__PROBLEM TO WORK ON__
Which lines of the material hold the word "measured"? Copy each one.

- - - - - - -

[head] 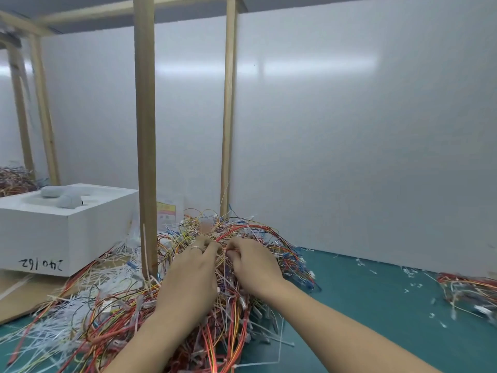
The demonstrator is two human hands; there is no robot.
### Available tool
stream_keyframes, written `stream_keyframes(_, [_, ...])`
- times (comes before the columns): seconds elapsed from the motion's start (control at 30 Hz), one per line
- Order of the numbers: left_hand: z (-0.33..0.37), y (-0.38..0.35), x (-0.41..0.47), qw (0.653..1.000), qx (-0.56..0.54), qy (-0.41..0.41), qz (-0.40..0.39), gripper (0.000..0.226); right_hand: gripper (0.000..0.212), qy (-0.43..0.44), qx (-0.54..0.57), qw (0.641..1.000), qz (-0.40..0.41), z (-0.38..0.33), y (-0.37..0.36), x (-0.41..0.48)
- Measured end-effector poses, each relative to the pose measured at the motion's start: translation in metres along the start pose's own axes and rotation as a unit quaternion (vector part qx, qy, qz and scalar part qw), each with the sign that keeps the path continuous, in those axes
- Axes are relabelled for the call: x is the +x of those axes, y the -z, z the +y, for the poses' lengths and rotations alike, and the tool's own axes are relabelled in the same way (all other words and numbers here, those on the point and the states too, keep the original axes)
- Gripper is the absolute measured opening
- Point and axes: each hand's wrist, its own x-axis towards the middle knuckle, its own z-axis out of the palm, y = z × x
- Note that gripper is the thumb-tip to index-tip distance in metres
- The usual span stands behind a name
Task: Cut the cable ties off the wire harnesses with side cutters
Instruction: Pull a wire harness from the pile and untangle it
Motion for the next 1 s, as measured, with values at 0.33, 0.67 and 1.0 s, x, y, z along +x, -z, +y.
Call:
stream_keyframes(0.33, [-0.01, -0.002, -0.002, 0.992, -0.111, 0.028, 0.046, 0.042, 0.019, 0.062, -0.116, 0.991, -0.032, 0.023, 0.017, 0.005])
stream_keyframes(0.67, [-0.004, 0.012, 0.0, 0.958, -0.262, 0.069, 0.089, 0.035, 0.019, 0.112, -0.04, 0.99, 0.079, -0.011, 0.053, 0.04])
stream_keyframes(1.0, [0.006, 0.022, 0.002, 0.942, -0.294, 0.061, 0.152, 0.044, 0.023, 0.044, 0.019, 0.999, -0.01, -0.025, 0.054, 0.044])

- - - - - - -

__RESULT FOR THIS EXERCISE__
- Measured end-effector poses, each relative to the pose measured at the motion's start: translation in metres along the start pose's own axes and rotation as a unit quaternion (vector part qx, qy, qz and scalar part qw), each with the sign that keeps the path continuous, in those axes
- Gripper is the absolute measured opening
Motion for the next 1 s, as measured, with values at 0.33, 0.67 and 1.0 s, x, y, z along +x, -z, +y.

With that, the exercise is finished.